_WHAT TO PRODUCE_. The data must be reproduced verbatim; images are to be omitted.

_DATA SECTION_.
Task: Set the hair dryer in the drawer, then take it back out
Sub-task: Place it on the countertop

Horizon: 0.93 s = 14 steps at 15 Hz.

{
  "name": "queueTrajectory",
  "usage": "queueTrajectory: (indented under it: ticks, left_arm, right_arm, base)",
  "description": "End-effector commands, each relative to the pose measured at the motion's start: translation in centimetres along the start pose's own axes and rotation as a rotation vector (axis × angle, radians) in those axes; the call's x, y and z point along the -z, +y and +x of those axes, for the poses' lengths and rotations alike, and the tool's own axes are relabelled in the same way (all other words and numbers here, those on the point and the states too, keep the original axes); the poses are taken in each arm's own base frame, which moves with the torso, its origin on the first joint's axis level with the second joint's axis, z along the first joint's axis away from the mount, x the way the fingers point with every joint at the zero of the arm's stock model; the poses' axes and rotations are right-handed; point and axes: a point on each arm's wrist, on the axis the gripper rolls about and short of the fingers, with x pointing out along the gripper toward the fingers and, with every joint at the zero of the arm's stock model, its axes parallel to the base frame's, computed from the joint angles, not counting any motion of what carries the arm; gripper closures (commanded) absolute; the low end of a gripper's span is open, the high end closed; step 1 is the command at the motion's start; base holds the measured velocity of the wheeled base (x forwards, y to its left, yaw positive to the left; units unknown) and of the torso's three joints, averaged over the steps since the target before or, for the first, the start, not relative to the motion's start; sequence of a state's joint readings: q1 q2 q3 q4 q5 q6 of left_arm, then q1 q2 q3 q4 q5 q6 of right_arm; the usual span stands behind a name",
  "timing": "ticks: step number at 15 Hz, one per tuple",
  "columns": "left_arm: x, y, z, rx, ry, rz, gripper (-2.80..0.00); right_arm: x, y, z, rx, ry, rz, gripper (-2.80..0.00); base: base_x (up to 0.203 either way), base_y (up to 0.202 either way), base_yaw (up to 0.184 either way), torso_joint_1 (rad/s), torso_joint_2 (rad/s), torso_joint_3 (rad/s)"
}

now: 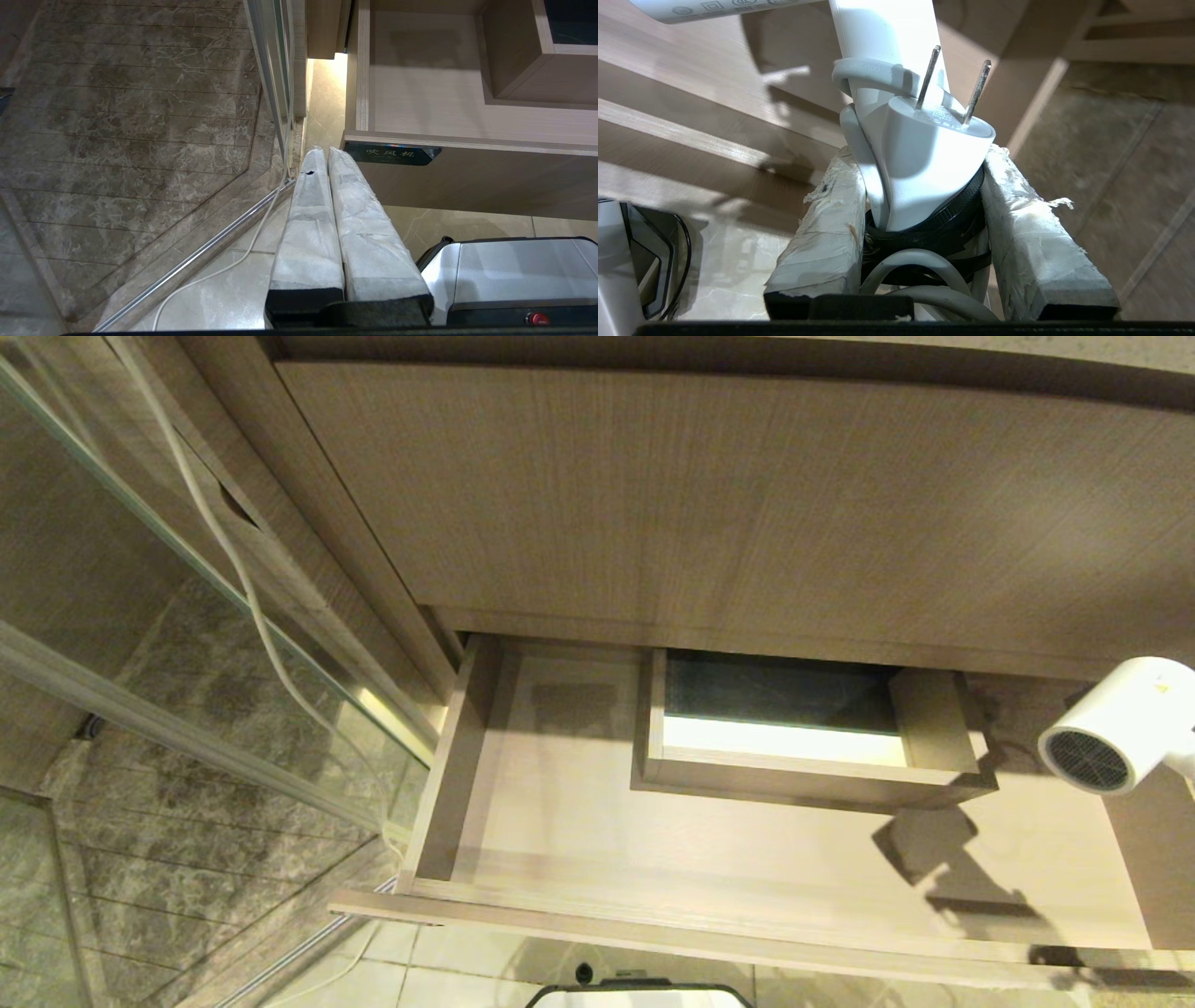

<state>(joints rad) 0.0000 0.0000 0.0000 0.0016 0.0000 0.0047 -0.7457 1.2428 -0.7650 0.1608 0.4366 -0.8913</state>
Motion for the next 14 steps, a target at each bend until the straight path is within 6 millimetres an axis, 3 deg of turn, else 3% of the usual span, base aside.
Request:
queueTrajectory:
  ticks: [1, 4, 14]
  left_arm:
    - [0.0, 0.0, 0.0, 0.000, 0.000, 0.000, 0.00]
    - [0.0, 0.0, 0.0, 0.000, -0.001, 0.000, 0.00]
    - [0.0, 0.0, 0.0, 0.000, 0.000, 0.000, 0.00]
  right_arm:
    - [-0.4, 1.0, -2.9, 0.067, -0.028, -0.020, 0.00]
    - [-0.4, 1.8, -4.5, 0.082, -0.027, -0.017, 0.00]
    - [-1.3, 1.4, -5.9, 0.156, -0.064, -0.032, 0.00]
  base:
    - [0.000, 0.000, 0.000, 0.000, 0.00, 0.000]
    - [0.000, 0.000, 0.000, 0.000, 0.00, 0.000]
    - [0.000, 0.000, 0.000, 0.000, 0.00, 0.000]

_SOLUTION TO THE EXERCISE_.
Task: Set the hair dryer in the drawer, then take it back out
Sub-task: Place it on the countertop

Horizon: 0.93 s = 14 steps at 15 Hz.

{
  "name": "queueTrajectory",
  "usage": "queueTrajectory: (indented under it: ticks, left_arm, right_arm, base)",
  "description": "End-effector commands, each relative to the pose measured at the motion's start: translation in centimetres along the start pose's own axes and rotation as a rotation vector (axis × angle, radians) in those axes; the call's x, y and z point along the -z, +y and +x of those axes, for the poses' lengths and rotations alike, and the tool's own axes are relabelled in the same way (all other words and numbers here, those on the point and the states too, keep the original axes); the poses are taken in each arm's own base frame, which moves with the torso, its origin on the first joint's axis level with the second joint's axis, z along the first joint's axis away from the mount, x the way the fingers point with every joint at the zero of the arm's stock model; the poses' axes and rotations are right-handed; point and axes: a point on each arm's wrist, on the axis the gripper rolls about and short of the fingers, with x pointing out along the gripper toward the fingers and, with every joint at the zero of the arm's stock model, its axes parallel to the base frame's, computed from the joint angles, not counting any motion of what carries the arm; gripper closures (commanded) absolute; the low end of a gripper's span is open, the high end closed; step 1 is the command at the motion's start; base holds the measured velocity of the wheeled base (x forwards, y to its left, yaw positive to the left; units unknown) and of the torso's three joints, averaged over the steps since the target before or, for the first, the start, not relative to the motion's start; sequence of a state's joint readings: q1 q2 q3 q4 q5 q6 of left_arm, then q1 q2 q3 q4 q5 q6 of right_arm; the usual span stands behind a name",
  "timing": "ticks: step number at 15 Hz, one per tuple",
  "columns": "left_arm: x, y, z, rx, ry, rz, gripper (-2.80..0.00); right_arm: x, y, z, rx, ry, rz, gripper (-2.80..0.00); base: base_x (up to 0.203 either way), base_y (up to 0.202 either way), base_yaw (up to 0.184 either way), torso_joint_1 (rad/s), torso_joint_2 (rad/s), torso_joint_3 (rad/s)"
}

now: 

<state>(joints rad) 0.0000 0.0000 0.0000 0.0016 0.0000 0.0047 -0.7457 1.2428 -0.7650 0.1608 0.4366 -0.8913</state>
Motion for the next 14 steps, a target at each bend until the straight path is within 6 millimetres an axis, 3 deg of turn, else 3% of the usual span, base aside.
Request:
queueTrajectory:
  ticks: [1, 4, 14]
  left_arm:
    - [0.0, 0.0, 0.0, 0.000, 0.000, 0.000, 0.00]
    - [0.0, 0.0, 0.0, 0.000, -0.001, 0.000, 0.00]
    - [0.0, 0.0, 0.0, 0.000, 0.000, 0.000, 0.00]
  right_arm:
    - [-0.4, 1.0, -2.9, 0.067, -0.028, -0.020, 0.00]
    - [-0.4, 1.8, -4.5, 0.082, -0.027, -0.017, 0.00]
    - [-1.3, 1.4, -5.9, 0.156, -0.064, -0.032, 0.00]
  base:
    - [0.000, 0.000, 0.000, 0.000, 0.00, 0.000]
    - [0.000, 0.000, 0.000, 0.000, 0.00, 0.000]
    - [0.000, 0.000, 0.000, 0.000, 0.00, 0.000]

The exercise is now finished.